### About this task
Below are some records. Return exactly the lines from the one containing "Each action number" through the one containing "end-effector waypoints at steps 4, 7", both included, and only those.

[Collected data]
_ _ _ _ _
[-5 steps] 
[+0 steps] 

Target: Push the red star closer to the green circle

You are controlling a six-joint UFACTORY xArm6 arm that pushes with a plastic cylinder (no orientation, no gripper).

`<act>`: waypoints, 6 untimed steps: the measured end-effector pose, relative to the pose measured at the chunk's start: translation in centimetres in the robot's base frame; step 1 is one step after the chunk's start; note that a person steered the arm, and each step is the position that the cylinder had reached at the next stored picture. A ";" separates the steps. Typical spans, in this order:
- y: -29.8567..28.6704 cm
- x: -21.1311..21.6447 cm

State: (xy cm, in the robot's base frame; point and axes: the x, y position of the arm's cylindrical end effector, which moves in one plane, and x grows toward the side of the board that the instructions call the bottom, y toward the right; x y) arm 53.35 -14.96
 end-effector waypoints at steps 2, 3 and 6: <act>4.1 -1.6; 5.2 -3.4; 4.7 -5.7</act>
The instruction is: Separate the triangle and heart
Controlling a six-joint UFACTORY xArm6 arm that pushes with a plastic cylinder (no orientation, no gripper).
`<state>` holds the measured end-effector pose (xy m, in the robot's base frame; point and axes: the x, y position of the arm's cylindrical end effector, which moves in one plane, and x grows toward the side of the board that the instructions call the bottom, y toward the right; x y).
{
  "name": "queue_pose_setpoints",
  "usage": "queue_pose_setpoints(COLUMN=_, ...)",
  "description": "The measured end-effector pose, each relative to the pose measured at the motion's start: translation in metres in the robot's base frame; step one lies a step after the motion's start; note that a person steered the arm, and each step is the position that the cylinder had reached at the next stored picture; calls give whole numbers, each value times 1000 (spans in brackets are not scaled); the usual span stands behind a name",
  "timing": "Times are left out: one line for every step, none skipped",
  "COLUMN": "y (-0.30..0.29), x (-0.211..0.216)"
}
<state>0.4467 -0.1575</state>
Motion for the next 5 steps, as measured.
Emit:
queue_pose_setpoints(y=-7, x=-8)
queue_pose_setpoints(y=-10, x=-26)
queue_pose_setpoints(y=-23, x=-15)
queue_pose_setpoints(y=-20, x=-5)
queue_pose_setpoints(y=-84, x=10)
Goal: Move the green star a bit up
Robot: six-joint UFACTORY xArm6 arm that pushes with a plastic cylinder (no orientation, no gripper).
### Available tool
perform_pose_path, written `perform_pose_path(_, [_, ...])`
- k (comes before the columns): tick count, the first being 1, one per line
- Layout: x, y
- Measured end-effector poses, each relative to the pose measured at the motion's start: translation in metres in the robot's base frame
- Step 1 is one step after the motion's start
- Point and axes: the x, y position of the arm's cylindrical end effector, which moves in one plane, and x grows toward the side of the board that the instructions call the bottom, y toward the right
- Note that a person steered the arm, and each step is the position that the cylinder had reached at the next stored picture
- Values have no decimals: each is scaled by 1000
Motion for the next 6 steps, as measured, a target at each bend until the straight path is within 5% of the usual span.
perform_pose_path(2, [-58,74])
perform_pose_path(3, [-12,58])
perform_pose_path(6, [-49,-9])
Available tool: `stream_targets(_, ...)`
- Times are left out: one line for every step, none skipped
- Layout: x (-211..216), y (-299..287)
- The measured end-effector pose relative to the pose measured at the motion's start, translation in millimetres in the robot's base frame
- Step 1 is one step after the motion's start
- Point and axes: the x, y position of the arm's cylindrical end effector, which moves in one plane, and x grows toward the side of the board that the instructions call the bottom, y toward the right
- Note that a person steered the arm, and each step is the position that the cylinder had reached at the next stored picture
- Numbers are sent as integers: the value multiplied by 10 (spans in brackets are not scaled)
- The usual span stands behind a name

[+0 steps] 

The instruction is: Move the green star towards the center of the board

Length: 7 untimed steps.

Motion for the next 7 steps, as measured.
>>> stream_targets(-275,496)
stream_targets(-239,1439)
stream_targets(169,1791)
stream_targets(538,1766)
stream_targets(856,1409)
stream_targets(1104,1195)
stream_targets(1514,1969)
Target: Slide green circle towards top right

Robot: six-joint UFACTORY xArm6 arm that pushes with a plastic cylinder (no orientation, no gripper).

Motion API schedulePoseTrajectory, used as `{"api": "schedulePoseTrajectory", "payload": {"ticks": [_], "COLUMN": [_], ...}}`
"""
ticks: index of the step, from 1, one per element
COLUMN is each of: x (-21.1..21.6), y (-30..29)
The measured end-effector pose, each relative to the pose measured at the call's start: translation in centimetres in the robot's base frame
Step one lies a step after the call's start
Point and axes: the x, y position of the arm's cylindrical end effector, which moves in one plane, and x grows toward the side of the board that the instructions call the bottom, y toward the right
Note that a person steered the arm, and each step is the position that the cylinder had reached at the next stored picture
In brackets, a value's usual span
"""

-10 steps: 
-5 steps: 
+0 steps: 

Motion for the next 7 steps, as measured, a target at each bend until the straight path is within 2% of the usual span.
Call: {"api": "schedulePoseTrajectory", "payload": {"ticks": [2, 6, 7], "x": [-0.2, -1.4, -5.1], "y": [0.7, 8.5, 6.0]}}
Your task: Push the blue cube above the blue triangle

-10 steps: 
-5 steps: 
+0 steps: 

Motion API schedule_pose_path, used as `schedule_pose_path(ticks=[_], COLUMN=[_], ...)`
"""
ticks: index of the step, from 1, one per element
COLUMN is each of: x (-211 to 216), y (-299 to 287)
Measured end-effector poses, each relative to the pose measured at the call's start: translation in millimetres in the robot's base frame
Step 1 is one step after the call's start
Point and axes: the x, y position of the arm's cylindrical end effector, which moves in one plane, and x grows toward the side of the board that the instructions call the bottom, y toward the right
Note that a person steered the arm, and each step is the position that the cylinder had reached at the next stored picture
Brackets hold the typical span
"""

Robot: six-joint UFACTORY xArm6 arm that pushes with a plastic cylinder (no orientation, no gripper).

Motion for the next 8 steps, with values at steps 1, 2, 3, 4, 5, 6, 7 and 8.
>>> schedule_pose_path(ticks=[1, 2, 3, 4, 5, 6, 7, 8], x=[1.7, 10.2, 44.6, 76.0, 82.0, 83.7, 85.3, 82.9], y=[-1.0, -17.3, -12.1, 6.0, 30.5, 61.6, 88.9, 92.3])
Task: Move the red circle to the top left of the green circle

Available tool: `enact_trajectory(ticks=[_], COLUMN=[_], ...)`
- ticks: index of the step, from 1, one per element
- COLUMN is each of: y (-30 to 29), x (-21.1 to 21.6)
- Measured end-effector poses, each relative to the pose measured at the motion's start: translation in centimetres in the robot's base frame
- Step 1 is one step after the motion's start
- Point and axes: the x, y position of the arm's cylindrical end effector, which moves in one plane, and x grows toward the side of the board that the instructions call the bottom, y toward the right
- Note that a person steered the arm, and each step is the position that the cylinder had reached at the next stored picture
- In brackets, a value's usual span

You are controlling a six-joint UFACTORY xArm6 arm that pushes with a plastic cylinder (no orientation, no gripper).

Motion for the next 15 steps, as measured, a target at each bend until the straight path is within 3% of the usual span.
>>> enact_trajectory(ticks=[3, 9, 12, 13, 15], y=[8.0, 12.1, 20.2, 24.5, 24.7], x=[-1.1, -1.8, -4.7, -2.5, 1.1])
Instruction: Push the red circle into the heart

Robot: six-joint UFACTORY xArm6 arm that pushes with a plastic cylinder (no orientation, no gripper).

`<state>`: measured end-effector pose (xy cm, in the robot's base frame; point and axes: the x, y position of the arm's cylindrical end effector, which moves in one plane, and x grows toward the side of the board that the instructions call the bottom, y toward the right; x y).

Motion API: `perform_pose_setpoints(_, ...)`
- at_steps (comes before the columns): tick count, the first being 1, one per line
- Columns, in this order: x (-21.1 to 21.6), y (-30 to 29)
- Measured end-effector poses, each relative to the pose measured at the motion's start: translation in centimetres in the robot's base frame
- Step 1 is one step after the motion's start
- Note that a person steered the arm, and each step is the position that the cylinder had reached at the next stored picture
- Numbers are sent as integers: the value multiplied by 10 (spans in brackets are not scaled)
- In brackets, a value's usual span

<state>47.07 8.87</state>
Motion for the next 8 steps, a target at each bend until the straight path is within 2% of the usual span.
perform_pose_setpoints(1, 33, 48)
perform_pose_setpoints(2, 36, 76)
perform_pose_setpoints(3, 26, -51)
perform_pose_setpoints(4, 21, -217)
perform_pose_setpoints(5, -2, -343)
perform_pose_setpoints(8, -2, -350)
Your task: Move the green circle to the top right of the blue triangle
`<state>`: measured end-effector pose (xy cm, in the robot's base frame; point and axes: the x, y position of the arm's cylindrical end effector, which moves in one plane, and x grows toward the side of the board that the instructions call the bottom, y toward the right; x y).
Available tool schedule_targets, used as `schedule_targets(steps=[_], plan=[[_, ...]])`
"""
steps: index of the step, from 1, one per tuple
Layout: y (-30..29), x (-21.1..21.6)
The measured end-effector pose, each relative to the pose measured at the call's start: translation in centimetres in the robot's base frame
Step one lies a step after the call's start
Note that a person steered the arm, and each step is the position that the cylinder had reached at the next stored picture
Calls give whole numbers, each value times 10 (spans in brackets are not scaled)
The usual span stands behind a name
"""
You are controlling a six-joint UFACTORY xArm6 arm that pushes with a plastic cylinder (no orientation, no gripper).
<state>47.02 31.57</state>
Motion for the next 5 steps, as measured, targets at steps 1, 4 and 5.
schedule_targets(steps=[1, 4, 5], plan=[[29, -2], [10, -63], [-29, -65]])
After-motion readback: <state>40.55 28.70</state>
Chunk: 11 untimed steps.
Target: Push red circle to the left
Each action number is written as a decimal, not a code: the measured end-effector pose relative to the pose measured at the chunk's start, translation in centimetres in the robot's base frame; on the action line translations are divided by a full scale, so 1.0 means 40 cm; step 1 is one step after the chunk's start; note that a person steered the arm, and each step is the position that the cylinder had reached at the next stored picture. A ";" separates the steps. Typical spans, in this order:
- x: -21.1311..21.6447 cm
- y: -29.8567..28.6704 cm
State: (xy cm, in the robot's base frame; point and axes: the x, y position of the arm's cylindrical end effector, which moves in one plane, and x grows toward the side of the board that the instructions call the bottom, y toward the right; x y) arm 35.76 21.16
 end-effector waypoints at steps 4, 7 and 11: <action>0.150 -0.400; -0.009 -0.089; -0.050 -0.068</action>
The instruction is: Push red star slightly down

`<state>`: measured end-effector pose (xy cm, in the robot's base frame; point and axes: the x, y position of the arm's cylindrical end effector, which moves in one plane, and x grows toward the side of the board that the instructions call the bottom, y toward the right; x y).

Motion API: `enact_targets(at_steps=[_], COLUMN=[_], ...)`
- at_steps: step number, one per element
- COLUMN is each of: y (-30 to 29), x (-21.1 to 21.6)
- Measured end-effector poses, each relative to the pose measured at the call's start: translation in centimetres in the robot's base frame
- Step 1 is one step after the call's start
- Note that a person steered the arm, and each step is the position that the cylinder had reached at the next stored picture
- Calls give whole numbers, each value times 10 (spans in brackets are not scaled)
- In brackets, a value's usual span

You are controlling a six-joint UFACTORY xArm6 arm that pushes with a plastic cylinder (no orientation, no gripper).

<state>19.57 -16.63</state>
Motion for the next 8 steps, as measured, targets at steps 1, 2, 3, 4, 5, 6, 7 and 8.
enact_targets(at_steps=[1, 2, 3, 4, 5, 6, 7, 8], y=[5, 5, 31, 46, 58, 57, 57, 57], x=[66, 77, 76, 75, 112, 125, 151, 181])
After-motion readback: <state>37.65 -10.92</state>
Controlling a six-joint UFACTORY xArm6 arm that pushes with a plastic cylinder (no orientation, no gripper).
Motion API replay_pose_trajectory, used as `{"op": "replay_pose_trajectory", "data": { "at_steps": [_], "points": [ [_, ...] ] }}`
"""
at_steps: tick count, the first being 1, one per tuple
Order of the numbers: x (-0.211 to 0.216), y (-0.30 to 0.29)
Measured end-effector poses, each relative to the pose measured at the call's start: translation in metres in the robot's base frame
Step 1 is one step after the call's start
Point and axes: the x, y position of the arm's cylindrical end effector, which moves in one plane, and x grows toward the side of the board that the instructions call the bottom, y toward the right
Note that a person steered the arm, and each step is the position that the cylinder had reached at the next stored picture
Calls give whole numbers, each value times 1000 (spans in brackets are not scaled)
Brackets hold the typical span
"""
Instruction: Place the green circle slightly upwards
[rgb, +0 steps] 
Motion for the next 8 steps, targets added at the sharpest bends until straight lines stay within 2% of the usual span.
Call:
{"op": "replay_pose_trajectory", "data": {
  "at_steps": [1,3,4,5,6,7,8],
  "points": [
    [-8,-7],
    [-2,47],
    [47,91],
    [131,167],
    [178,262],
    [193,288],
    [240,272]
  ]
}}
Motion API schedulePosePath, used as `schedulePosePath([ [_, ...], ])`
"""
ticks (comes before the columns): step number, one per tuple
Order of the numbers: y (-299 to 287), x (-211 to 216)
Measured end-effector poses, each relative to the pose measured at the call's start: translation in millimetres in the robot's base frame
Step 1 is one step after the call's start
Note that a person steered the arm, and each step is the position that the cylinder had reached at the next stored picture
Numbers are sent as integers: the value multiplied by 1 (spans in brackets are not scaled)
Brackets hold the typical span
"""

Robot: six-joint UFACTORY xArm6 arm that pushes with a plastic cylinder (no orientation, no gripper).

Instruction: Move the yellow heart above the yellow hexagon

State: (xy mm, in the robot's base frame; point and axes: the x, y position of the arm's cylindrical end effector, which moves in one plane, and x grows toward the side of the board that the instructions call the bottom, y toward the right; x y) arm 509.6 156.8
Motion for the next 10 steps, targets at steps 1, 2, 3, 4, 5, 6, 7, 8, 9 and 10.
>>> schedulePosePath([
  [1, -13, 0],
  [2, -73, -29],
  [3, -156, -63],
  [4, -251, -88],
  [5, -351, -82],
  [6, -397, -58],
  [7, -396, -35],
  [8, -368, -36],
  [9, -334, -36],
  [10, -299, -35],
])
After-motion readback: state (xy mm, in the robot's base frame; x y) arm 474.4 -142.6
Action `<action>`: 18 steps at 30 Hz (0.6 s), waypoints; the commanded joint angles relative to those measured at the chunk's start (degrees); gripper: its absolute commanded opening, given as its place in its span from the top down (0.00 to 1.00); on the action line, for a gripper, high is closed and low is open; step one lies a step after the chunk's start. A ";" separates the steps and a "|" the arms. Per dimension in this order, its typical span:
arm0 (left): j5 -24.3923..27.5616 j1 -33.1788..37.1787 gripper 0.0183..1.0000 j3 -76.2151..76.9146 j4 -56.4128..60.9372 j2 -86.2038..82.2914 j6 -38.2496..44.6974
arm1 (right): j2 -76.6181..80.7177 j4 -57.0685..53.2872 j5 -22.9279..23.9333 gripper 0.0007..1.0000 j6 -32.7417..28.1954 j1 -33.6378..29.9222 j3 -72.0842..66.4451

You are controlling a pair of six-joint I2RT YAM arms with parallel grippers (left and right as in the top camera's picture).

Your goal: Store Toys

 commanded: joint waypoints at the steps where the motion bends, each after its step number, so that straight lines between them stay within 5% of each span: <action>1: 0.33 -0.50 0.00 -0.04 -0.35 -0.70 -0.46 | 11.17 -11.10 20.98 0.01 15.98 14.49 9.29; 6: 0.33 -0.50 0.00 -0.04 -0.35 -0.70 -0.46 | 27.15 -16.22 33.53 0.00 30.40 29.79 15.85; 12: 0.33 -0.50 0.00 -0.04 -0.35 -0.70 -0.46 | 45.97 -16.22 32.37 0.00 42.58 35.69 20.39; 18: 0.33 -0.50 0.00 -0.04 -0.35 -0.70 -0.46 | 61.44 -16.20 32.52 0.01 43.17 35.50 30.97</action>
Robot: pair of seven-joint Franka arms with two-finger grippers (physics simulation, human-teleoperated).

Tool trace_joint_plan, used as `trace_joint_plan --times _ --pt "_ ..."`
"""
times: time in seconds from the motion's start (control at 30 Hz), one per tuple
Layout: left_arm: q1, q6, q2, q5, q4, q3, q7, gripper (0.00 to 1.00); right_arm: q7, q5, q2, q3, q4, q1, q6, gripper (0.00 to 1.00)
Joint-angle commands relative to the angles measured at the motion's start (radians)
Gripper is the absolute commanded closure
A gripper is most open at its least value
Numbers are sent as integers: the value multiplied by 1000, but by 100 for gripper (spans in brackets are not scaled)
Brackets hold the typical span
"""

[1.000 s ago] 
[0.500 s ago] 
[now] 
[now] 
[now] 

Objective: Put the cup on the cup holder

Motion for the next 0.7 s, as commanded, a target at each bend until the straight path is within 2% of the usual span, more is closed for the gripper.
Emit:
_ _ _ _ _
### Result of this exercise
Each action number is written as a decimal, not a code: the measured end-effector pose relative to the pose measured at the chunk's start, translation in centimetres in the robot's base frame; on the action line translations are divided by a full scale, so 1.0 means 40 cm; step 1 is one step after the chunk's start; note that a person steered the arm, and each step is the position that the cylinder had reached at the next stored picture. A ";" separates the steps. Typical spans, in this order:
- x: -21.1311..21.6447 cm
- y: -29.8567..28.6704 cm
State: (xy cm, in the robot's base frame; point and axes: the x, y position of the arm's cylindrical end effector, which moves in one plane, and x grows toward the side of the board that the instructions call the bottom, y toward the right; x y) arm 35.76 21.16
 end-effector waypoints at steps 4, 7 and 11: <action>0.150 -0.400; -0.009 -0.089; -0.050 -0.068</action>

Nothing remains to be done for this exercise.